Strengths of DALL-E:
Landscapes: There is a large amount of training data for landscapes, and DALL-E can generate breathtakingly beautiful landscapes, even ones that don’t exist. API:
PHP Script: I have no experiences my self now with API, but here a super simple starter script form @PaulBellow: Super Simple PHP / Vanilla Javascript for DALLE3 API Start of a DallE session:
Since GPT does not pay attention to these memories, I begin each session with DALL-E by first entering this text, hoping that GPT will write better prompts and translations. (I do not write prompts in English.)
Instruction for GPT for Creating DALL-E Prompts from Now On: (This text does not require a response. From now on, follow these instructions when assisting with texts for DALL-E.)
No Negations: Formulate all instructions positively to avoid the risk of unwanted elements appearing in the image.
No Conditional Forms: Use clear and direct descriptions without “could,” “should,” or similar forms.
No Instructions for Image Creation: Avoid terms like “Visualize,” “Create,” or other cues that might lead DALL-E to depict tools or stage settings.
No Additional Lighting: Describe only the desired scene and the natural lighting conditions that should be present. Avoid artificial or inappropriate light sources.
No Mention of “Image” or “Scene”: Avoid these terms to prevent DALL-E from creating an image within an image or a scene on a stage. (This can be ignored, if the prompt explicitly wants a image in a image, or a scene on a stage.)
Complete Description: Ensure that all desired elements are detailed and fully described so they appear correctly in the image.
Maintain Order: Ensure that all desired elements retain the same order as described in the text—main element first, followed by details, technical instructions. This will also result in better file naming.
- Some of the words you mentioned I haven’t noticed, possibly because the style of the generated images doesn’t result in the effect of those words.
The content towards the end is very good. Many people face similar problems but don’t think of solving them this way. It’s one way to create a pre-controlled image environment. Besides this method, creating certain images to stimulate the intended direction of the image is another way.
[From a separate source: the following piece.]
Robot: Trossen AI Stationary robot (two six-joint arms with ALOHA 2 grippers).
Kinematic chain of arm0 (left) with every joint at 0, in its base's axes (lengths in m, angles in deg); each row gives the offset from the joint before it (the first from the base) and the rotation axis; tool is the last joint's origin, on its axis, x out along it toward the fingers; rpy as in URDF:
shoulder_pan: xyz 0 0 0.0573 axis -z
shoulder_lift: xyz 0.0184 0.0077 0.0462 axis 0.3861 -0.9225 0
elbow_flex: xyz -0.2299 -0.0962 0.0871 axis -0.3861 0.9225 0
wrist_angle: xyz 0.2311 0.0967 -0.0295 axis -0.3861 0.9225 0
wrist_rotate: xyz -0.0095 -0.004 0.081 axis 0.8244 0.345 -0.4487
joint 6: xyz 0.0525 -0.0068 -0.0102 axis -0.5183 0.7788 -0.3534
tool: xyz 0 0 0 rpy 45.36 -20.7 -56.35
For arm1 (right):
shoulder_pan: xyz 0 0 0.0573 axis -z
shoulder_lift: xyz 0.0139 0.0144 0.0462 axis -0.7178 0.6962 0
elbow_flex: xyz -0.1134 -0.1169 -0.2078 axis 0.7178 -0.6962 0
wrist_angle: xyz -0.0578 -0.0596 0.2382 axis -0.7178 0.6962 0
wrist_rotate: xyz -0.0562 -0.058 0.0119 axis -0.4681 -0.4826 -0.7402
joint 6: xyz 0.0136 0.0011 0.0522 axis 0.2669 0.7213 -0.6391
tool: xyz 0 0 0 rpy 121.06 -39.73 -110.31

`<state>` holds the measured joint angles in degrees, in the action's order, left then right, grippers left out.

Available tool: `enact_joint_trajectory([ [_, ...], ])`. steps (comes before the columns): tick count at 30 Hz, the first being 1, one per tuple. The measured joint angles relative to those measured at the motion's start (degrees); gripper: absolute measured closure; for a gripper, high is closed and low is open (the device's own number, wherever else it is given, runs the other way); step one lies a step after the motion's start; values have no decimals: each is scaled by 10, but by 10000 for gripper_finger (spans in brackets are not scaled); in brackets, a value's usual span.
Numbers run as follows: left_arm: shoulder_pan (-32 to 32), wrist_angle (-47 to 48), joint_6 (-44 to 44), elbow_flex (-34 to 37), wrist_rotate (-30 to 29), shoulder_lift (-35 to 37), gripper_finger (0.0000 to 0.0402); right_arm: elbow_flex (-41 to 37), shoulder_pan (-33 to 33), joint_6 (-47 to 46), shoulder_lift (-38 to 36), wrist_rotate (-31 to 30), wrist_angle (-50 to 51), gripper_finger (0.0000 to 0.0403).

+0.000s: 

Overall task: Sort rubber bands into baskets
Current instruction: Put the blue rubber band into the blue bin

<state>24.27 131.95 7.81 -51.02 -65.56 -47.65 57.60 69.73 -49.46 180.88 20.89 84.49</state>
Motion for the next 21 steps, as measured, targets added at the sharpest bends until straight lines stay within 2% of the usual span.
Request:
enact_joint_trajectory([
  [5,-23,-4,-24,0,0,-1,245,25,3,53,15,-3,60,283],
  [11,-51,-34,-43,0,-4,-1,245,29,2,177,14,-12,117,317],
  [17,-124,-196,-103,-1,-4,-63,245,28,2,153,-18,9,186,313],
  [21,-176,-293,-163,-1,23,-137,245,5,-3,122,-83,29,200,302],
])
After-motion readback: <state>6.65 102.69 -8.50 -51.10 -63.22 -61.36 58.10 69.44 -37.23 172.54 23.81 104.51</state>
For example, making a word or phrase hold a specific meaning for the image to be generated in the session, simplifying the subsequent prompts.
Lastly, you should be aware that the current version of DALLE on the ChatGPT platform has been significantly controlled and limited in its capabilities, for various reasons ranging from ethical governance to business considerations. The fact that you’ve studied and encountered issues along with their solutions within these limitations will enable you to effectively use models based on DALLE3 (despite minor limitations or differences in interfaces). Most importantly, DALLE3 now shows improvements in handling abstract or meaningless text. The occurrence of phrases that fail to generate coherent images and instead produce text has decreased, with the model now producing images that communicate interpretable concepts and express emotions more effectively.
Thank you very much for your post, which described everything in clear detail. It helped me revisit things I had taken for granted as normal and see aspects I had never known before. This made me take time to gather my thoughts and write as thoroughly as possible.